A bioconstrução vem ganhando força na construção civil e arquitetura vernacular, ao utilizar o bambu e o barro, ancestrais neste ramo, aliados às técnicas contemporâneas, para criar métodos que supram necessidades básicas da sociedade. Aqui na Zambú qualificamos e estudamos esse e outros temas sob a sigla TCC (Teto, Cuidado e Comunidade).
Este projeto foca no Teto e em métodos de Autoconstrução para serem aplicados por qualquer pessoa na construção de suas residências.

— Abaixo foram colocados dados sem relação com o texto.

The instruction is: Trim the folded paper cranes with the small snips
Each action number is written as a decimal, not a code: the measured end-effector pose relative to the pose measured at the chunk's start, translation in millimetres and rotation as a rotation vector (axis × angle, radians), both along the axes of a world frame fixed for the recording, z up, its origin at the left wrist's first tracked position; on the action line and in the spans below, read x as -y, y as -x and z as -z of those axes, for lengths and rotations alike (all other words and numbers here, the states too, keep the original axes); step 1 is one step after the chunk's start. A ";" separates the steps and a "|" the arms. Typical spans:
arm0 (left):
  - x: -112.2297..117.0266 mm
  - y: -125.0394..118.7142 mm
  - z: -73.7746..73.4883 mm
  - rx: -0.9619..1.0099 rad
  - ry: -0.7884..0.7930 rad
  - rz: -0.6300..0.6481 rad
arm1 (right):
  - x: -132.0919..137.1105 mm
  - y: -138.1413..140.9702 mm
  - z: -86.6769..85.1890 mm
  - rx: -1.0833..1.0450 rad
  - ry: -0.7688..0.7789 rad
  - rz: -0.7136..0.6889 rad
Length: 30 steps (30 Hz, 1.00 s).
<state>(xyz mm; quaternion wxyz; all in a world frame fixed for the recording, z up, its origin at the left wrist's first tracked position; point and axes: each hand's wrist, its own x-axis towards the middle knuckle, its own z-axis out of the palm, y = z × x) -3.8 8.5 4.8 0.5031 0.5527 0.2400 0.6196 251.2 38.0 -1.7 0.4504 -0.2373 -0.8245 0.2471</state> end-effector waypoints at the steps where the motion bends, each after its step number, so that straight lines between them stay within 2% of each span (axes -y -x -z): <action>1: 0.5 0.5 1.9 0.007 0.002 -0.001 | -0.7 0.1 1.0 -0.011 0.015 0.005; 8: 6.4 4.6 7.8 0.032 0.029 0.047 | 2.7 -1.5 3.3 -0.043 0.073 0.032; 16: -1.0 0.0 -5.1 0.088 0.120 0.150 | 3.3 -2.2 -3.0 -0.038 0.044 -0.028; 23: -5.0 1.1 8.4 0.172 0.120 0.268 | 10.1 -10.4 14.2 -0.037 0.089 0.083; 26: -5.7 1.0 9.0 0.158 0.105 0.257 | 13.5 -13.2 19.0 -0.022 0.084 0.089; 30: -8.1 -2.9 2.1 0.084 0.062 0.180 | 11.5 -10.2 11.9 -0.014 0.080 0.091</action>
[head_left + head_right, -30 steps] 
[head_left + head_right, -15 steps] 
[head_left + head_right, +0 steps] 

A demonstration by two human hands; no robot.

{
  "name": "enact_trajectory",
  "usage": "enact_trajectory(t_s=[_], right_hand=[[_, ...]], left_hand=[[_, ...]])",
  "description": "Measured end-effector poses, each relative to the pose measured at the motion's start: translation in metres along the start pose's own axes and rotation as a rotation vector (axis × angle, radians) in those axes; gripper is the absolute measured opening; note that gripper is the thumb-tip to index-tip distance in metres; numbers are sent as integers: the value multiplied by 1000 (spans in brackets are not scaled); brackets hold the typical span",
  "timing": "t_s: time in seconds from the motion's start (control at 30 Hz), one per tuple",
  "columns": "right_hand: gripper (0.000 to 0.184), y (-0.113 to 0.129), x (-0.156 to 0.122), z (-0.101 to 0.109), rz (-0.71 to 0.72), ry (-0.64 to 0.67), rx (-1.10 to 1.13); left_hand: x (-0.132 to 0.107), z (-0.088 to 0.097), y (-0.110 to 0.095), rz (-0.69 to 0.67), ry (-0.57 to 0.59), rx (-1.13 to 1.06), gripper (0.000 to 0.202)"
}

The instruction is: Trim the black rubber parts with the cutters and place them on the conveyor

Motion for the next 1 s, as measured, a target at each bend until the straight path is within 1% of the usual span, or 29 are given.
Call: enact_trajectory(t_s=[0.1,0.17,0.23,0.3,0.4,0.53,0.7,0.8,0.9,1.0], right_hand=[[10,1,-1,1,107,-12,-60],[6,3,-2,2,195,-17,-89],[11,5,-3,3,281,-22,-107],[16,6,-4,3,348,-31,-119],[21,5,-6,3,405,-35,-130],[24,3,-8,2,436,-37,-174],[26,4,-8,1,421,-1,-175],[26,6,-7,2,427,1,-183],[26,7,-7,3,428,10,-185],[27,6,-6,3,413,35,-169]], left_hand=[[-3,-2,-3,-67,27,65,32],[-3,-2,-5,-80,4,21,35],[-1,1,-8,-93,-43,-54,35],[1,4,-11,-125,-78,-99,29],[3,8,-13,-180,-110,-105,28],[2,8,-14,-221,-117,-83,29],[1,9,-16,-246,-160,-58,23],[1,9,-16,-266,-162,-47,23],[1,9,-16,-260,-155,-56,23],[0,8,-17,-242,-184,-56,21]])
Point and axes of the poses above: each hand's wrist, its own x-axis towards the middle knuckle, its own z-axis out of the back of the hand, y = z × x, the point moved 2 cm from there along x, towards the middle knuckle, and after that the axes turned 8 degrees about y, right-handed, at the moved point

Temos 10 anos de experiência, atendendo todo o Paraná com formações, instalações e consultorias, através do Ateliê Zambú – Tecnologias Sociais aplicadas ao envolvimento Ecológico e com inúmeros parceiros que também compõem este projeto.
Em 2025, fomos contemplados com um projeto da Lei Paulo Gustavo voltado para a Qualificação Profissional, com o TCC do Bem Viver – Construindo o Próprio Teto, segunda edição. Esse projeto tem como objetivo acolher alunos ao longo de 2026, para uma formação em autoconstrução com bambu, utilizando esse momento para viabilizar uma cozinha comunitária para a Associação CCA – Coletivo de Convivências Agroecológicas, com base em Morretes.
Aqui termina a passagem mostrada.